Data items
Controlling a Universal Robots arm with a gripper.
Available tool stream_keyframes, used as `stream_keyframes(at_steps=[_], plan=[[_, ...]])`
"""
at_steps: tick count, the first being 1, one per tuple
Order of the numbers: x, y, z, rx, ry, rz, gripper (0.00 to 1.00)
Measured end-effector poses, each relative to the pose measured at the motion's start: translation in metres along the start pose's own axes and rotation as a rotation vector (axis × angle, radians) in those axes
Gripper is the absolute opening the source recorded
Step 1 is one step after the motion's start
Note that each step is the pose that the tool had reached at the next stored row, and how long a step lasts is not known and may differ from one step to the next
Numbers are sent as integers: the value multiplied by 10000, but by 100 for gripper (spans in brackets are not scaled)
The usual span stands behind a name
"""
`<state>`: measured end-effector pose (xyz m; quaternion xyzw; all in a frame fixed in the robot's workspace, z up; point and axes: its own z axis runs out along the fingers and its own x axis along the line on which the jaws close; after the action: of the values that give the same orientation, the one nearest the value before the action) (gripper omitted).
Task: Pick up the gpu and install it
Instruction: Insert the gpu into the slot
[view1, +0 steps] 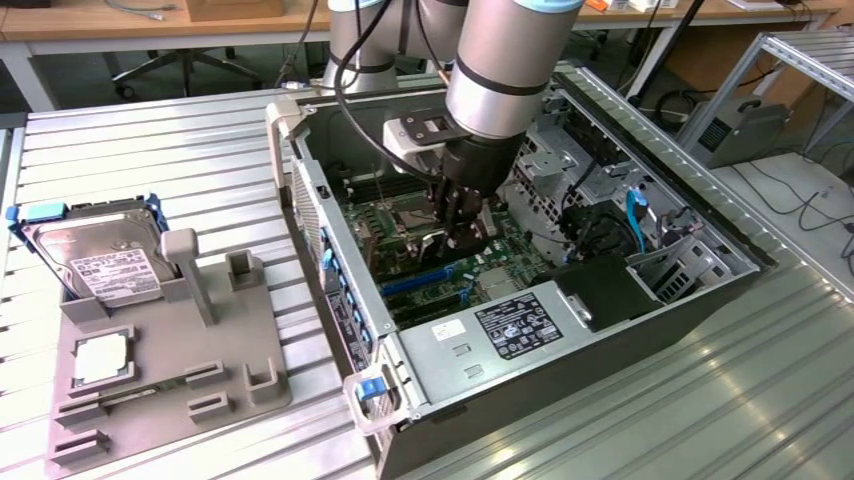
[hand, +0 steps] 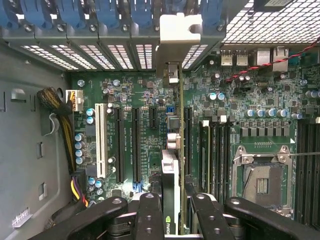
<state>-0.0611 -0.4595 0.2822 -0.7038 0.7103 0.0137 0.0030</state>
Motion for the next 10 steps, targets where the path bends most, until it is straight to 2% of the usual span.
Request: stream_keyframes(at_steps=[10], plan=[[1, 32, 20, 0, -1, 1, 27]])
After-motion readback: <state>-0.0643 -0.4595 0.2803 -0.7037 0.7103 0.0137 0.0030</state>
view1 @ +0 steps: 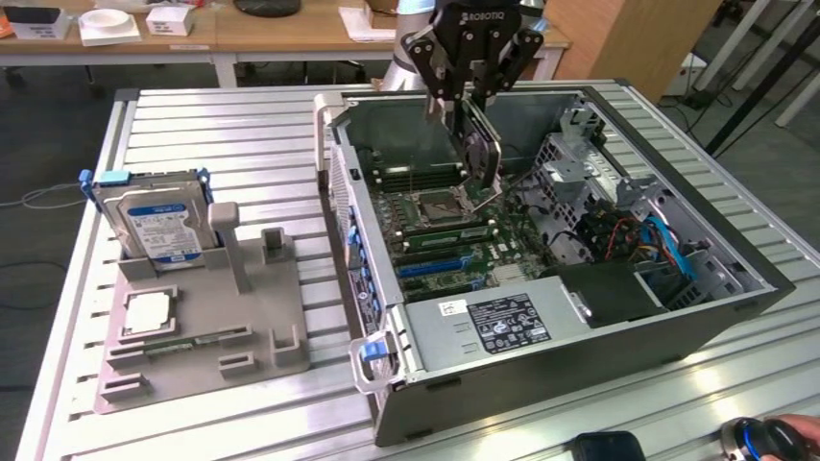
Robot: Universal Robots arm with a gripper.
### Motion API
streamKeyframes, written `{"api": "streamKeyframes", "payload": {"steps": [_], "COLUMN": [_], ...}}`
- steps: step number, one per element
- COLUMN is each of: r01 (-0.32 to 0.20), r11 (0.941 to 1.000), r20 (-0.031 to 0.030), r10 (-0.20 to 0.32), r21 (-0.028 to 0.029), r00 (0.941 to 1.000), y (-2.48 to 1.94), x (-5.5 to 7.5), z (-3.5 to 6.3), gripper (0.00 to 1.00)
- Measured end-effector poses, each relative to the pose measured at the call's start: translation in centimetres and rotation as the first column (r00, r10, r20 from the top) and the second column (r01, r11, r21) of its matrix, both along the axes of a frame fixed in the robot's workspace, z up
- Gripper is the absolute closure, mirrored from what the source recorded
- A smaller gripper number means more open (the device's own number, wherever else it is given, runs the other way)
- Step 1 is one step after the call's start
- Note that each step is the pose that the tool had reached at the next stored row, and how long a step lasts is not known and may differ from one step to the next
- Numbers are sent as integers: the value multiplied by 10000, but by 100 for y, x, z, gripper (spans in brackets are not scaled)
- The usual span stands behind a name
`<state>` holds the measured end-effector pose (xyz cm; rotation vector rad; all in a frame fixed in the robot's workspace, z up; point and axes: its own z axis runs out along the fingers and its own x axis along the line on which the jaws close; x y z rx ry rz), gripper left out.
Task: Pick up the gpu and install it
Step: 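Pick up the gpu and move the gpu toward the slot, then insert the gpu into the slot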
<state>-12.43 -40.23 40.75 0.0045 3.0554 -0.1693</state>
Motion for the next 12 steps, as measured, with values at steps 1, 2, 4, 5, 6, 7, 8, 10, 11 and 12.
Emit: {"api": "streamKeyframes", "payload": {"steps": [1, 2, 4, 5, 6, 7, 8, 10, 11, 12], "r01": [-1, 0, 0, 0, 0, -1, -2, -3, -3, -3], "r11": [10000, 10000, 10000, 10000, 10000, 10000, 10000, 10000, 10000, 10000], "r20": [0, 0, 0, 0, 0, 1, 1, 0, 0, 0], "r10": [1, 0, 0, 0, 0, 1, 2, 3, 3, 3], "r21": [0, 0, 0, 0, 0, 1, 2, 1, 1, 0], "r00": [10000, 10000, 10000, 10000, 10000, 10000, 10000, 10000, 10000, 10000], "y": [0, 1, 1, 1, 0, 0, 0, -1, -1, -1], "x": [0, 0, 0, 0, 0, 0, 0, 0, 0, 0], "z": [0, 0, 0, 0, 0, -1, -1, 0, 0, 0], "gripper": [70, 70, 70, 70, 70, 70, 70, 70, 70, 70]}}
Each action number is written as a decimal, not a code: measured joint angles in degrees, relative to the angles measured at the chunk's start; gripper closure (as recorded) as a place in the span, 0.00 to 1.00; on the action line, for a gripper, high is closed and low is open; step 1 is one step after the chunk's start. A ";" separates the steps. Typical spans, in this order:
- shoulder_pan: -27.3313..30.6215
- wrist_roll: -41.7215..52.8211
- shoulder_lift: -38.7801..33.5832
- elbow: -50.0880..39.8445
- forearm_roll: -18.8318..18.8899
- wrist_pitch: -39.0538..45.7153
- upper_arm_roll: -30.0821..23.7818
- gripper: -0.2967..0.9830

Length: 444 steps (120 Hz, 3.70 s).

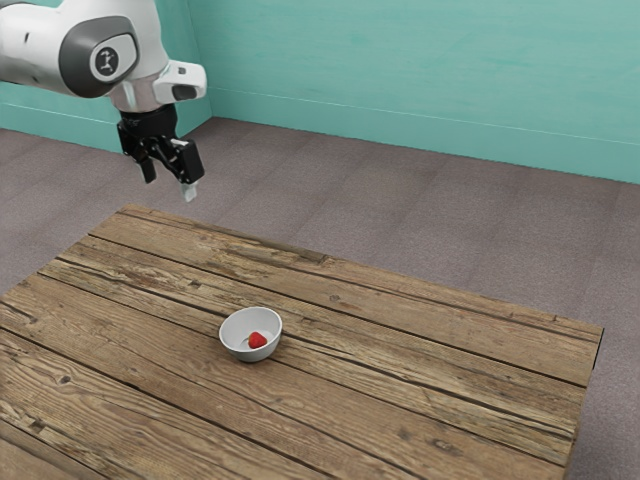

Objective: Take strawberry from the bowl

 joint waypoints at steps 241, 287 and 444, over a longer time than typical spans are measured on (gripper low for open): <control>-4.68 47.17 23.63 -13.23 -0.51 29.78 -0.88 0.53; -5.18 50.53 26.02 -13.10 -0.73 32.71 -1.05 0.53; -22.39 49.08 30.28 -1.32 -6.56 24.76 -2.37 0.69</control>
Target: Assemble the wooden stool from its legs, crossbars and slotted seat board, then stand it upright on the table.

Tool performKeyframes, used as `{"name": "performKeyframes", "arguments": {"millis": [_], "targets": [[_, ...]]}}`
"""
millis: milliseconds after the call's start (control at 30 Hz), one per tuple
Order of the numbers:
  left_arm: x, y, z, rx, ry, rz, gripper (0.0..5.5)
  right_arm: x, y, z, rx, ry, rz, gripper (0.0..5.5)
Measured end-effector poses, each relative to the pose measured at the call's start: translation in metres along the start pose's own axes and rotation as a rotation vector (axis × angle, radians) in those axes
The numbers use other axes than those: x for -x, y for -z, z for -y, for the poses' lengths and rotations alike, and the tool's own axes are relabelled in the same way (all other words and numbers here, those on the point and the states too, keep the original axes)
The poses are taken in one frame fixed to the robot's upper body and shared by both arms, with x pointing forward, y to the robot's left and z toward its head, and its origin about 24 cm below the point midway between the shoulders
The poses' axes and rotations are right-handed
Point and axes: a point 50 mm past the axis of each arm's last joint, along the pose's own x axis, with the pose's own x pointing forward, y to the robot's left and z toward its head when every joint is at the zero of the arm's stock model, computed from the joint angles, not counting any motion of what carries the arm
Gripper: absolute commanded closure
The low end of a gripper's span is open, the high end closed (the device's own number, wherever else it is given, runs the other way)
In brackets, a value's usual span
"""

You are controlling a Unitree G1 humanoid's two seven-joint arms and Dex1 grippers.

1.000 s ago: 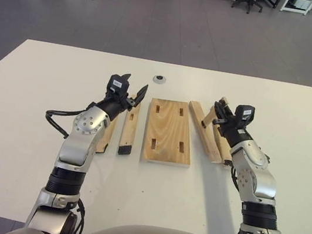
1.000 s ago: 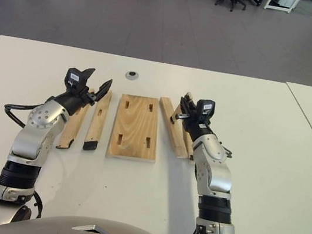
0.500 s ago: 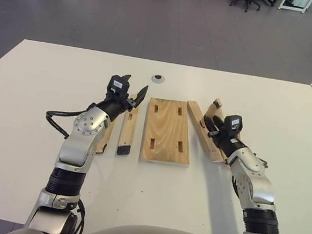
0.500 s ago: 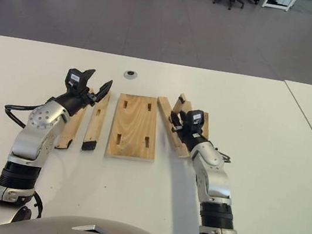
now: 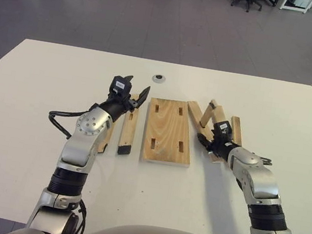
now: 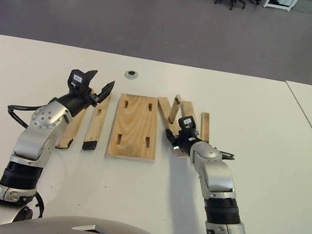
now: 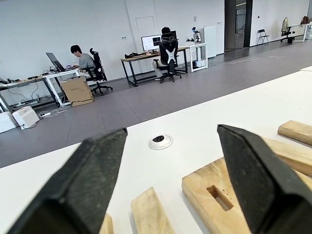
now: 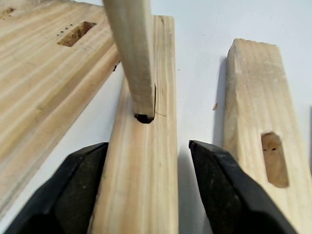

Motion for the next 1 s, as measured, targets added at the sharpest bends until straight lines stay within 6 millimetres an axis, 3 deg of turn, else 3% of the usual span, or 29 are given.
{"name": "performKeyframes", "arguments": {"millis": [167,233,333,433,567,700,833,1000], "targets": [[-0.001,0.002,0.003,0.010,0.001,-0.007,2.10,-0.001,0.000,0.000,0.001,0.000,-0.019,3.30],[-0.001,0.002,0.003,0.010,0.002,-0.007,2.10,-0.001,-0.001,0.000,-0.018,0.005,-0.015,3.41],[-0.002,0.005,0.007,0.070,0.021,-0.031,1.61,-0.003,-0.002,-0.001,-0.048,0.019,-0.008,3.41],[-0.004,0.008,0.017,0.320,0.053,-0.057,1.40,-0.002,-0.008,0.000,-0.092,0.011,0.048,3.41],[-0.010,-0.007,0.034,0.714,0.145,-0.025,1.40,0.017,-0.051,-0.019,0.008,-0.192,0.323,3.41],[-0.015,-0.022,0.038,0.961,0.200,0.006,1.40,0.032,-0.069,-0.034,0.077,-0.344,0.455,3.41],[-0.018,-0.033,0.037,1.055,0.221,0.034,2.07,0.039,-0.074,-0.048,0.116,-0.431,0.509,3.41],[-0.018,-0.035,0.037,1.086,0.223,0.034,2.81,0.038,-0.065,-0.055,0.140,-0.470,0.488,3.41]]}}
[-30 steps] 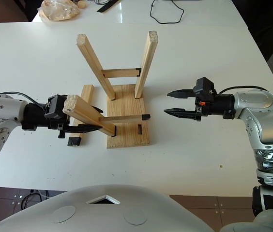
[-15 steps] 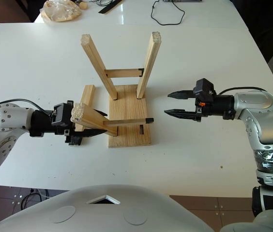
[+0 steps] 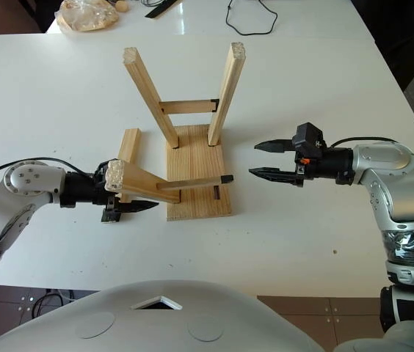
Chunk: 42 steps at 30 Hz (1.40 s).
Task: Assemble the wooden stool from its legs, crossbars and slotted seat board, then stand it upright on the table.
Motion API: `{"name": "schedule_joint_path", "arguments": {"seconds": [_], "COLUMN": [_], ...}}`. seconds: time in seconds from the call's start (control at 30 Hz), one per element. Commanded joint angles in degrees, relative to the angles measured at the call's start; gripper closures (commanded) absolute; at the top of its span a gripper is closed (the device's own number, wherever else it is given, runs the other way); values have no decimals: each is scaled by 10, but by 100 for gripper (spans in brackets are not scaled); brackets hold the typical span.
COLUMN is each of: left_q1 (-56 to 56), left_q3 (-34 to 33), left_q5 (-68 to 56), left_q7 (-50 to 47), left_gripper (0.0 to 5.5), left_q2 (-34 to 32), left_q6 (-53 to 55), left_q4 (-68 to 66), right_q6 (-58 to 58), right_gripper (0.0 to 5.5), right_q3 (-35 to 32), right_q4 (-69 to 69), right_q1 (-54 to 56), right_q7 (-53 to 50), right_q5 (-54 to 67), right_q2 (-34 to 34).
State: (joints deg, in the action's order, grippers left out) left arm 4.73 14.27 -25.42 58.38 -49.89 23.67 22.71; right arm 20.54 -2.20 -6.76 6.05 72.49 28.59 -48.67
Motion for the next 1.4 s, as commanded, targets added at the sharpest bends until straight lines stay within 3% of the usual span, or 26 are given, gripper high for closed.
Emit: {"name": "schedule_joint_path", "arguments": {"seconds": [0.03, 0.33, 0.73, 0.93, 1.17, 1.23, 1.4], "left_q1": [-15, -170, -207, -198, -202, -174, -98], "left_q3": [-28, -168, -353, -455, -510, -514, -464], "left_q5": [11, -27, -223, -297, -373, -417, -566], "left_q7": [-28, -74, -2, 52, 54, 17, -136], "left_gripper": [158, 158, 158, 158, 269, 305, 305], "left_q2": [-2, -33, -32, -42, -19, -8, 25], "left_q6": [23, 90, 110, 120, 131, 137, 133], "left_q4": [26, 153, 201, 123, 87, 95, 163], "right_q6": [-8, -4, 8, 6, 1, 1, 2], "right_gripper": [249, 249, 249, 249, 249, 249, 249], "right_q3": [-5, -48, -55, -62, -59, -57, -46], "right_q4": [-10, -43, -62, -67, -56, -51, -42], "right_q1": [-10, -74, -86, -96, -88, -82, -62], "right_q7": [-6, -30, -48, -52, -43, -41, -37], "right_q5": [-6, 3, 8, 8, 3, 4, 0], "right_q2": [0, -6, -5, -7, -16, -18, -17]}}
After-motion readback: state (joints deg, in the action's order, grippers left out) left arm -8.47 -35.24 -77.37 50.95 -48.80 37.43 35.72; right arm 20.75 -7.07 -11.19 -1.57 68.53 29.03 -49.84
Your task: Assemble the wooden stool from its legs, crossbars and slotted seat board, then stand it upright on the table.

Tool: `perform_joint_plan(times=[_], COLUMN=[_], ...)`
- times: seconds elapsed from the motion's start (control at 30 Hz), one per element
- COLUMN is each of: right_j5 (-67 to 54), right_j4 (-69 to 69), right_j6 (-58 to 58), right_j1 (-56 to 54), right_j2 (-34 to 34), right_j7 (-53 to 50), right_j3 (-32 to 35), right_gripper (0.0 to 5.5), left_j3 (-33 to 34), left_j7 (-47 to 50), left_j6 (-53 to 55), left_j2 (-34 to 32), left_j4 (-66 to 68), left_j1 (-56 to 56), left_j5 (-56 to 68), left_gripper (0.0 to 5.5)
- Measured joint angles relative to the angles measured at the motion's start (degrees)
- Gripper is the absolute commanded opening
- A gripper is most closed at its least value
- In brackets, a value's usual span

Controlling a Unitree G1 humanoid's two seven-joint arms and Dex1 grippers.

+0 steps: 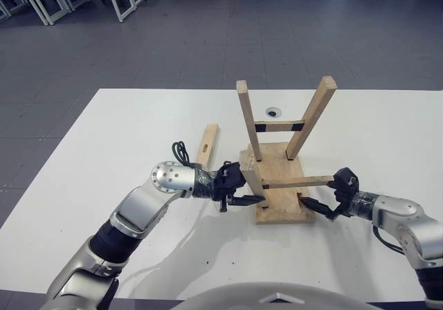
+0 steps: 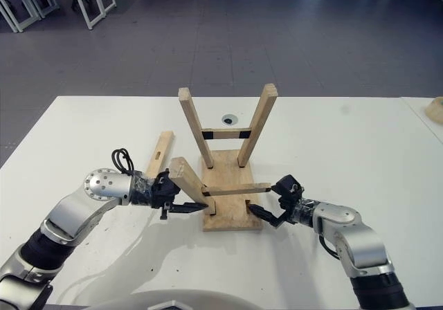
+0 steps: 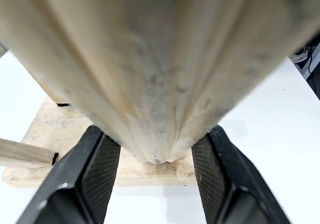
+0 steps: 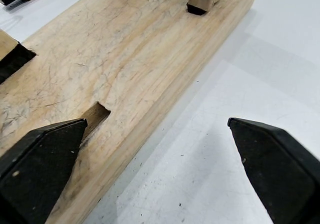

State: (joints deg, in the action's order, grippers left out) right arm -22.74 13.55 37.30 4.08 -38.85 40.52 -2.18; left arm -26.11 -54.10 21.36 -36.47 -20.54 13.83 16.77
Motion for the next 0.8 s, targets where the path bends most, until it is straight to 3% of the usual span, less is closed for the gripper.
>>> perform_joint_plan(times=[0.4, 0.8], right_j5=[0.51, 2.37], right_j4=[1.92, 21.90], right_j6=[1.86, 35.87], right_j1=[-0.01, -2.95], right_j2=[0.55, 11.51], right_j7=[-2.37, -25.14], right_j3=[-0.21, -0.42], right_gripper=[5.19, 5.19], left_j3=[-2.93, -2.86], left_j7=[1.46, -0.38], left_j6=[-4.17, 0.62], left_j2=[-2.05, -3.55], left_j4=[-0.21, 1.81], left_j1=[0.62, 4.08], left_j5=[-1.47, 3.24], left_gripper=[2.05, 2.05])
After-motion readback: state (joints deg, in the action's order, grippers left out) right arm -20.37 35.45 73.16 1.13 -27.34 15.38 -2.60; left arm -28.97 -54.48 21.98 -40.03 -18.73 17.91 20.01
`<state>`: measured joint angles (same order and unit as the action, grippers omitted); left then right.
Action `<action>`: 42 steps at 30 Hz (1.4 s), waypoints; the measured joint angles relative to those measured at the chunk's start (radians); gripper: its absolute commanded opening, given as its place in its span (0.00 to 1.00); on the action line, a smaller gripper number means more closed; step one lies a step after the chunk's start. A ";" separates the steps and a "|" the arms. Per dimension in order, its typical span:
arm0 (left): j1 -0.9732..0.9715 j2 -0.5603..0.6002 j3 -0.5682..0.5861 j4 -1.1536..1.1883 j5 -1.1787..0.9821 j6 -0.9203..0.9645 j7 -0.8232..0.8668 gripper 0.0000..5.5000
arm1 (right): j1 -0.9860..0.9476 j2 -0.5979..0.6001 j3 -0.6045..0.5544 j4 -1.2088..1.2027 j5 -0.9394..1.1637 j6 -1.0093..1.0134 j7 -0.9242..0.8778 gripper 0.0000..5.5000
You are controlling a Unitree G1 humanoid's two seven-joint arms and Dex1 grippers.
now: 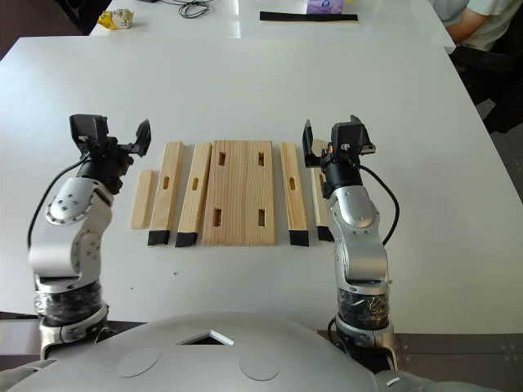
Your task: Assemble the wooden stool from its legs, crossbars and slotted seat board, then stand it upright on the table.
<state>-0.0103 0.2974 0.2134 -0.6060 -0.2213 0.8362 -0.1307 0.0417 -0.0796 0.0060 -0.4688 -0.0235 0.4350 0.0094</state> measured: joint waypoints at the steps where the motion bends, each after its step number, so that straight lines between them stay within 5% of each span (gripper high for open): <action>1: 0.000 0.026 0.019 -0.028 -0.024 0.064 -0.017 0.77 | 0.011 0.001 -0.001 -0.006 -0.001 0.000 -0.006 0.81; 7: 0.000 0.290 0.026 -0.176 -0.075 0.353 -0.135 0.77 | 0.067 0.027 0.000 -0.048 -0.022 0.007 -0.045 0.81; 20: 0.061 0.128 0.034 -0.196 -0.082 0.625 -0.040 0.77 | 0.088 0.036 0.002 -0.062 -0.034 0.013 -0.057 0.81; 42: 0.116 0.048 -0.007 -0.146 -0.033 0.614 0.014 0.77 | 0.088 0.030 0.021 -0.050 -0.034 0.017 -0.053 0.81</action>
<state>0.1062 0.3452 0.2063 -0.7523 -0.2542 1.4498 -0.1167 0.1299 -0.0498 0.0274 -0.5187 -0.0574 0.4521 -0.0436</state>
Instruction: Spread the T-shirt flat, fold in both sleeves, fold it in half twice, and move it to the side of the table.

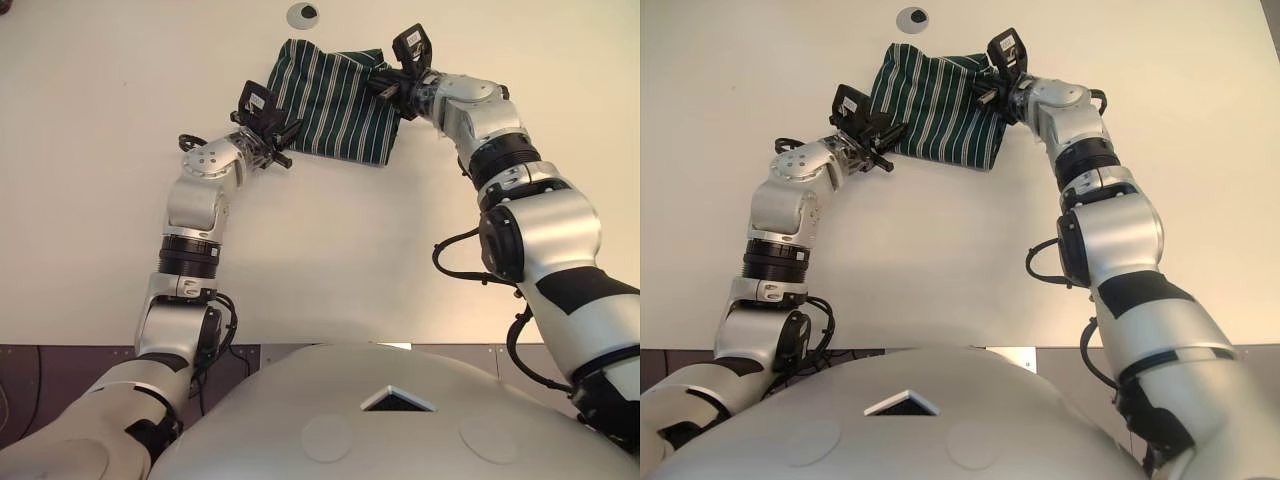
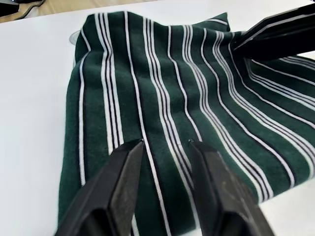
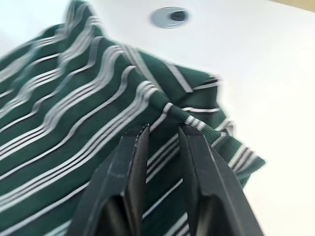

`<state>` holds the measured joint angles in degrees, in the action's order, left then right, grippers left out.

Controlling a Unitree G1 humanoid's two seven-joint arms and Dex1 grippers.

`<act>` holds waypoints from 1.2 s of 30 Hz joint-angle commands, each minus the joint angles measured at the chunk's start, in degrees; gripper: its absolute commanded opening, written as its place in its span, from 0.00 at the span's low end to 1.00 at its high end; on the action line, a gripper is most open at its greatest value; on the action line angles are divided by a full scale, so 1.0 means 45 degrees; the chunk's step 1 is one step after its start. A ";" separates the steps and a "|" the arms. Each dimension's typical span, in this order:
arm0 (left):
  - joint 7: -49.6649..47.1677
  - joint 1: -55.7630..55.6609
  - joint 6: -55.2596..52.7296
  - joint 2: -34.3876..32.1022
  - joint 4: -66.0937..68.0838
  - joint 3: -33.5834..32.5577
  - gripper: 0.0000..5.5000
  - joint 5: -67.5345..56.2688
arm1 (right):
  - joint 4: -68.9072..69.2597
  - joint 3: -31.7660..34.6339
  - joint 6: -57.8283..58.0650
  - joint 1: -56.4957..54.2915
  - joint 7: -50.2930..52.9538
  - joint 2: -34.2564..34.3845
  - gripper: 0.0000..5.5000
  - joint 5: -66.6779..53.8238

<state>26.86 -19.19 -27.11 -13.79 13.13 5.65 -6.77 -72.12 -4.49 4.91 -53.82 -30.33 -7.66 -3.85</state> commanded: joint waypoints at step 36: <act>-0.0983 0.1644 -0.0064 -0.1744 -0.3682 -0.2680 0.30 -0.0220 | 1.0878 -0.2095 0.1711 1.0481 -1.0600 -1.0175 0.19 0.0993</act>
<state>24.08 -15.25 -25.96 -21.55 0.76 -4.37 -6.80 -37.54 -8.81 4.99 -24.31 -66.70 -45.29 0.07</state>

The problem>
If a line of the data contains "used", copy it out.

Exercise response>
Available tool stream_keyframes, used as `stream_keyframes(at_steps=[_], plan=[[_, ...]])`
Tool performKeyframes, used as `{"name": "performKeyframes", "arguments": {"millis": [_], "targets": [[_, ...]]}}`

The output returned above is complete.